Si nous étions partis plus tôt, pensait-elle, si nous étions partis plus tôt !

 

Mais elle en revenait sans cesse à ce traître, à ce jeune mécanicien qui avait trahi Jacques

ce traître à double titre puisque c’était Jacques lui-même qui, malgré les avertissements de ses collègues, l’avait récemment embauché au P.C. Traction Avant car ce jeune homme, disait-il, avait besoin d’argent

sans savoir qu’il introduisait le loup dans la bergerie et que celui-ci, bien renseigné grâce à son nouvel emploi, allait aussitôt livrer son nom aux Allemands

et maintenant, se demandait-elle quand elle n’en pouvait plus de se tourner et de se retourner, de laisser les idées noires de la nuit la submerger sans qu’elle pût reprendre son souffle,

quand est-ce qu’il va payer, ce traître ?

 

parce qu’elle n’en pouvait plus de se repasser sans cesse ce film

de remonter encore dans le temps

— lorsque épuisée à la fin de la nuit elle voyait ses souvenirs brûlants se muer en songes hallucinés et qu’elle se rappelait, soudain, qu’autrefois il avait fait son service dans l’Aviation parce qu’il voulait voler !

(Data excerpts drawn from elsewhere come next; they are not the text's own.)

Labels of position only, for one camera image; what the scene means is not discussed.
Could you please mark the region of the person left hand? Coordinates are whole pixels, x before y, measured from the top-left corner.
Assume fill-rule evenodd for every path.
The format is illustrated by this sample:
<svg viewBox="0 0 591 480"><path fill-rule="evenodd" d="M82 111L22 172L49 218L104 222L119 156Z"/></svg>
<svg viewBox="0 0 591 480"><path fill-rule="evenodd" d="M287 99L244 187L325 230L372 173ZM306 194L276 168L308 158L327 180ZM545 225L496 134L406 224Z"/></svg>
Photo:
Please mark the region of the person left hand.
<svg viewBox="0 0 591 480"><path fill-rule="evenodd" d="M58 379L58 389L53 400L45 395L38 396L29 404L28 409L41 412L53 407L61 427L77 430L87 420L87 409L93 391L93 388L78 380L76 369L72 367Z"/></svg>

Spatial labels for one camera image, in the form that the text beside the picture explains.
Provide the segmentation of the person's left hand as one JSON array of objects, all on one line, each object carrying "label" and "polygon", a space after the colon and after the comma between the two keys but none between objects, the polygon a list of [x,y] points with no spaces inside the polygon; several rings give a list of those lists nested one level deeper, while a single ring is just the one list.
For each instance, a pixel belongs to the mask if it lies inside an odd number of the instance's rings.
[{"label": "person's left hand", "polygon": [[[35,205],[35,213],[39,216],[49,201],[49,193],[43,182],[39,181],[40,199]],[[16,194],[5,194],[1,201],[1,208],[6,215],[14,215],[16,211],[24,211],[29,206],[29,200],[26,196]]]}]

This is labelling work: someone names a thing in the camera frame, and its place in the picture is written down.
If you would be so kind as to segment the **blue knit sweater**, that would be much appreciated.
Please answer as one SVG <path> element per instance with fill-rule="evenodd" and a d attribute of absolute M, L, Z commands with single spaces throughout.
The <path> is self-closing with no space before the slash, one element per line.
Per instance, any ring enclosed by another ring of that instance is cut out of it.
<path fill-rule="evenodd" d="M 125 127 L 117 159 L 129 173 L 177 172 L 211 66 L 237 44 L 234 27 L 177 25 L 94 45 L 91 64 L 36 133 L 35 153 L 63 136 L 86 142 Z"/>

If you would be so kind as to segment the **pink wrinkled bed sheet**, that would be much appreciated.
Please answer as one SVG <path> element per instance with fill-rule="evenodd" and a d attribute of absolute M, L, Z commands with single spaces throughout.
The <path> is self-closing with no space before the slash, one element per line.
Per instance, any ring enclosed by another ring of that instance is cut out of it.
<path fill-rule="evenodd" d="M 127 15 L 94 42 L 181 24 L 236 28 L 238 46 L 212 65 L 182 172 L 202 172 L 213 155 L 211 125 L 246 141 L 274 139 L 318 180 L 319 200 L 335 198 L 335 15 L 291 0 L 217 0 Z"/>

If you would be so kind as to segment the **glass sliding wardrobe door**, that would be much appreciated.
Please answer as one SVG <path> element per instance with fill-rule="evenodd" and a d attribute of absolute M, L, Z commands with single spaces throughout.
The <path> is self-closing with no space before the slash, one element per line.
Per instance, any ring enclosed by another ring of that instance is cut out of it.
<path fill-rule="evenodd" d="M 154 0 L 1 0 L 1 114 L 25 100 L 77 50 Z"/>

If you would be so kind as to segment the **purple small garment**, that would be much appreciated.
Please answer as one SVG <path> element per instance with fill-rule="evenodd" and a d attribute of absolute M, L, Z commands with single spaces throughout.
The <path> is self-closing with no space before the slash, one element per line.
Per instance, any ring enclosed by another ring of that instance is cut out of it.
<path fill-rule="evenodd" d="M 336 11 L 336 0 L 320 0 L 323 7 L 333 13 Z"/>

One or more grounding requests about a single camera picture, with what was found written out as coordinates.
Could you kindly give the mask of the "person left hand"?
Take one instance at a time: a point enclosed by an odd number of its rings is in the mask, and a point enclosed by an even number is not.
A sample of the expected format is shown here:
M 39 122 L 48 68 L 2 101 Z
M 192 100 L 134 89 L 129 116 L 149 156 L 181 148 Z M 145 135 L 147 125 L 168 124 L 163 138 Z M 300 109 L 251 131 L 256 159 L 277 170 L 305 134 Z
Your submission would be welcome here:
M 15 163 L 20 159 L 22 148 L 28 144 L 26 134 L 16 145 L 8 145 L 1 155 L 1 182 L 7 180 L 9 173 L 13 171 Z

Mais pilote c’était un métier à risque, il valait mieux ne pas être chargé de famille, aussi quand il s’était uni à Féli et qu’ils avaient décidé d’avoir un enfant il avait choisi de travailler à terre

sur les voies ferrées

mais alors, se disait-elle enfiévrée, s’il était devenu pilote peut-être que tout cela ne serait pas arrivé ? et elle l’imaginait très haut au-dessus des guerres, même si c’était faux puisque les avions aussi participent à la guerre,

elle imaginait son corps à l’abri, dans la cabine du pilote,

là-haut dans le ciel —

 

parce qu’elle n’en pouvait plus elle est partie

 

non elle n’a pas attendu sagement dans cet appartement

elle est partie

déjà dans Paris,

sur sa vieille bicyclette elle est allée partout, elle a téléphoné partout pour obtenir des informations — elle avait quarante ans et ces quelques poussières, un chapeau cloche enfoncé sur ses courtes boucles brunes, comme sur la seule photo, sépia, que nous possédons d’elle à cet âge — une photo d’avant, du bonheur silencieux de l’avant-guerre : un visage à l’ovale très doux, des lèvres à la courbe pleine, un sourire amusé, et, au creux du col sombre du manteau, trois perles d’un collier qui brillent —

elle a su très vite qu’il était enfermé à la prison de Fresnes,

elle a su, par des amis du réseau, que dès son arrivée il avait été mis au secret c’est-à-dire seul dans sa cellule sans aucun contact avec l’extérieur

avril mai juin juillet août

elle a couru

elle n’était jamais chez elle

et c’est seulement au début de septembre qu’elle a appris, par ces mêmes amis qui n’avaient pas encore été arrêtés, qu’il n’était plus au secret — il y était resté quatre mois et demi — et qu’il partageait désormais sa cellule avec trois autres détenus.

 

C’est à ce moment qu’elle a été chargée de recevoir son ballot de linge sale, chaque vendredi de chaque quinzaine, pour le remplacer, dans un « colis-retour », par un ballot de linge propre dans lequel elle a pu lui faire passer de la nourriture

tout ce qu’elle avait de meilleur elle le glissait

entre les vêtements lavés et repassés

mais un soir, alors qu’elle sortait la chemise du ballot de linge sale, elle a senti qu’à l’intérieur du col quelque chose craquait — les chemises c’était un peu du corps de Jacques qu’elle humait, qu’elle touchait délicatement comme elle eût caressé délicatement le corps meurtri de Jacques —

alors elle a découvert, finement roulé dans le col, un mince tuyau de papier

c’était une lettre de Jacques !

minuscule, écrite au crayon sur une feuille de papier à cigarettes,

elle la déroule avec soin,

la repasse à fer doux, sous un tissu sec,

mais elle doit se munir d’une loupe pour déchiffrer son écriture ciselée, et si maîtrisée

il remercie pour la nourriture et les colis

devine-t-elle que c’est pour ne pas l’inquiéter qu’il écrit avec cette retenue ?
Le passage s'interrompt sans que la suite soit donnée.